All that should be output is the block of lines below from the line with "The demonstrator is" to the line with "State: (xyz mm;", both included, exactly as written.

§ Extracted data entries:

+ + + + +

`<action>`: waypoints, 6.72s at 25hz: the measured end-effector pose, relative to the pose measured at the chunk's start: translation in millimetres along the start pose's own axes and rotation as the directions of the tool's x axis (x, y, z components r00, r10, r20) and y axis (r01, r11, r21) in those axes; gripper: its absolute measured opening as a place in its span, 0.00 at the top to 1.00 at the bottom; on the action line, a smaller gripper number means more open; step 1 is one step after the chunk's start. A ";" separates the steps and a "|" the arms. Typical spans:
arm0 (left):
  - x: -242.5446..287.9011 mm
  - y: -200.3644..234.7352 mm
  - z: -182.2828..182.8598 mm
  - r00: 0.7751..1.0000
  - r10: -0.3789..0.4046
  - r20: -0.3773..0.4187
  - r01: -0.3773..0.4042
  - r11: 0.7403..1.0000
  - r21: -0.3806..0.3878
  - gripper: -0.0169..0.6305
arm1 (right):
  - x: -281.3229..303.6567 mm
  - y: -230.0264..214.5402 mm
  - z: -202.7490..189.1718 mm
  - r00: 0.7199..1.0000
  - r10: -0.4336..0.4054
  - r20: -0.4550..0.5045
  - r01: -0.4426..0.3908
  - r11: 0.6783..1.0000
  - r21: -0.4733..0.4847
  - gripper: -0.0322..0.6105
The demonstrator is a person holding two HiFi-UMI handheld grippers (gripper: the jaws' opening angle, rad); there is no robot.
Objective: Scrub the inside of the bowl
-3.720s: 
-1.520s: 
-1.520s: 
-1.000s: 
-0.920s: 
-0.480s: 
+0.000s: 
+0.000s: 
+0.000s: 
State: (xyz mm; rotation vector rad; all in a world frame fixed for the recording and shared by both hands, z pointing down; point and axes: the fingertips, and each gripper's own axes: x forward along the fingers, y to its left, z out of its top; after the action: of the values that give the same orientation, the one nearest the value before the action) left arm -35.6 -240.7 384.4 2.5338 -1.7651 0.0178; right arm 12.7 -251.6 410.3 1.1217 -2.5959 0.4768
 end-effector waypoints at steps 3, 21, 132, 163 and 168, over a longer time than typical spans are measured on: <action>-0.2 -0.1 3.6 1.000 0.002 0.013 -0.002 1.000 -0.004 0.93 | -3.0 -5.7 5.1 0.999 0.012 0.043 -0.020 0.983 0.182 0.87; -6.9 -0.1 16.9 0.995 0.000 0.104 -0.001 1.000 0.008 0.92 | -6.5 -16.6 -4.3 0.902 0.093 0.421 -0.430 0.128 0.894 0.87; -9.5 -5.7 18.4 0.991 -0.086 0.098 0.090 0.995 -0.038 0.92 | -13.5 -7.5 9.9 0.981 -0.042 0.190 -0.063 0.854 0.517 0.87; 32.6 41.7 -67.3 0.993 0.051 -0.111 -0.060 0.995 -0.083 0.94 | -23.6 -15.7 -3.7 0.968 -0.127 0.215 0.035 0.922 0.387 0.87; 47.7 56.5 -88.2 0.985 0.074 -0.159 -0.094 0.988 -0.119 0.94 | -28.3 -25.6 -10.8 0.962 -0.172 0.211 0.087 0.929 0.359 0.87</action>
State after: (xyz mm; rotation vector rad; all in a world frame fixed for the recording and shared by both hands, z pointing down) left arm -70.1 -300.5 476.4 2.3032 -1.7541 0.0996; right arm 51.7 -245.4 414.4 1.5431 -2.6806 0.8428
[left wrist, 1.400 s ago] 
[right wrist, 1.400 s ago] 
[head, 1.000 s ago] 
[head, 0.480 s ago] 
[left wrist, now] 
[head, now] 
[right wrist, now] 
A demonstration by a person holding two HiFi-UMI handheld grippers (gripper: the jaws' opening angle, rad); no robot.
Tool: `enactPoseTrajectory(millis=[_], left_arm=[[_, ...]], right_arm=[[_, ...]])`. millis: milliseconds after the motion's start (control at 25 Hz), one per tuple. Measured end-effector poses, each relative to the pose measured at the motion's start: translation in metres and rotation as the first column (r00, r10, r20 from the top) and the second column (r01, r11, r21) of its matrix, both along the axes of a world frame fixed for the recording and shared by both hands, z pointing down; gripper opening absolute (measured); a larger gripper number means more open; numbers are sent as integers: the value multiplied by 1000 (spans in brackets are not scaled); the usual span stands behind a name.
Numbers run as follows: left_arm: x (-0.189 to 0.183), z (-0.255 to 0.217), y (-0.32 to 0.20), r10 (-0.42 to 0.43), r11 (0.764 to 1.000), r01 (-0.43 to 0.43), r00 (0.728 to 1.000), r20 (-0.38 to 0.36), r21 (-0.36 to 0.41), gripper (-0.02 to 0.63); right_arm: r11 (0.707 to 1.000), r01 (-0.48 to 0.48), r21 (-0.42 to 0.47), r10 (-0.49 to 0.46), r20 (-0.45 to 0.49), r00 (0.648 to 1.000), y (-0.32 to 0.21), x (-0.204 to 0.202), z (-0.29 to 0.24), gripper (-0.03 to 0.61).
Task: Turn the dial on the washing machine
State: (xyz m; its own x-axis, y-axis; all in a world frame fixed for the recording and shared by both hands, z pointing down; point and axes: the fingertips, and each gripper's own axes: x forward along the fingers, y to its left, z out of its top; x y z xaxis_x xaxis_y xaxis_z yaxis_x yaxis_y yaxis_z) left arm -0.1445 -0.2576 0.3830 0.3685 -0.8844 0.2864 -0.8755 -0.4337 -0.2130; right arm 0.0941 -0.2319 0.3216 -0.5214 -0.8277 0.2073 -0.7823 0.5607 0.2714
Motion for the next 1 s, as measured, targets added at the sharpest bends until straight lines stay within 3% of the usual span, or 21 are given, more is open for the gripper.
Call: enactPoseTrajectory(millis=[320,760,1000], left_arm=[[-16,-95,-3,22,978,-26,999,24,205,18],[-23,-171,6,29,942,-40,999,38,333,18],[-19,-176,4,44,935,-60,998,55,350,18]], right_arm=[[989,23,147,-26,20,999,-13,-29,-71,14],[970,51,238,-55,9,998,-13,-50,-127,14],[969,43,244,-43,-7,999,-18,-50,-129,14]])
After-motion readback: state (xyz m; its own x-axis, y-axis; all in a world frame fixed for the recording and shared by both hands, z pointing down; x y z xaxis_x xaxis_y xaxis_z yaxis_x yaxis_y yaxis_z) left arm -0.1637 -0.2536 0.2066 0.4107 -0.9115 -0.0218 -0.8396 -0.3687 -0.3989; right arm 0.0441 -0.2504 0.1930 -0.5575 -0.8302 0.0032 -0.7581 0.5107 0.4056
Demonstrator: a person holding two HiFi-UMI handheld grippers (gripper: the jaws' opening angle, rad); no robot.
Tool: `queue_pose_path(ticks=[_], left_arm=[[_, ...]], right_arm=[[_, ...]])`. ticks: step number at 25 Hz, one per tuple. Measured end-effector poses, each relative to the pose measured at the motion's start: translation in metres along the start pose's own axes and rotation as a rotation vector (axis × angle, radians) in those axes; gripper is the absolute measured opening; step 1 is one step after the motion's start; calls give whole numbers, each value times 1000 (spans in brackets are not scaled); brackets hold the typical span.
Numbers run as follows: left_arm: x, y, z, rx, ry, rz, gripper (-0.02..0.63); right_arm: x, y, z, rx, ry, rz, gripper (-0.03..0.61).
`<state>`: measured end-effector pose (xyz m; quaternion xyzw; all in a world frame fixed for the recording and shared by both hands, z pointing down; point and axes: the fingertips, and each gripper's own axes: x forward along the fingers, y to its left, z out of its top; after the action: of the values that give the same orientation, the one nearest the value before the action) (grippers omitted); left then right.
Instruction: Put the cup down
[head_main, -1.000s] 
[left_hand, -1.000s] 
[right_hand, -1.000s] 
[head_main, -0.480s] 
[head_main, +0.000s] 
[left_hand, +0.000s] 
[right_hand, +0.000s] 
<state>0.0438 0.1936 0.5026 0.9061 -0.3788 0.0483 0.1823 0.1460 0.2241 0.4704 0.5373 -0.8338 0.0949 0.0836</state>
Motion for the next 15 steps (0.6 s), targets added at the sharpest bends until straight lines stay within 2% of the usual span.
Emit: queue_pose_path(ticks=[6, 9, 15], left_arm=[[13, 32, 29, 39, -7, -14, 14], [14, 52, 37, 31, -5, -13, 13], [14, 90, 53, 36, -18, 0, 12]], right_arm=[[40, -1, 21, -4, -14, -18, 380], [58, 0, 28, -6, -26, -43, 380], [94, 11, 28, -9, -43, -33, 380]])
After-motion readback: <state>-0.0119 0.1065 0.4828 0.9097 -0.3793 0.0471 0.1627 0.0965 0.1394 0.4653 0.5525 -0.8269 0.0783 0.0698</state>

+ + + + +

§ Exercise answer:
The demonstrator is a person holding two HiFi-UMI handheld grippers (gripper: the jaws' opening angle, rad); there is no robot.
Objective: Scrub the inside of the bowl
-3.720s: 
-1.520s: 
-1.520s: 
-1.000s: 
-0.920s: 
-0.480s: 
+0.000s: 
+0.000s: 
+0.000s: 
State: (xyz mm; rotation vector rad; all in a world frame fixed for the recording and shared by both hands, z pointing down; point and axes: the fingertips, and each gripper's own axes: x forward along the fingers, y to its left, z out of its top; after the action: of the values that give the same orientation, the one nearest the value before the action) left arm -35.6 -240.7 384.4 2.5338 -1.7651 0.0178; right arm 12.7 -251.6 410.3 1.1217 -2.5959 0.4768

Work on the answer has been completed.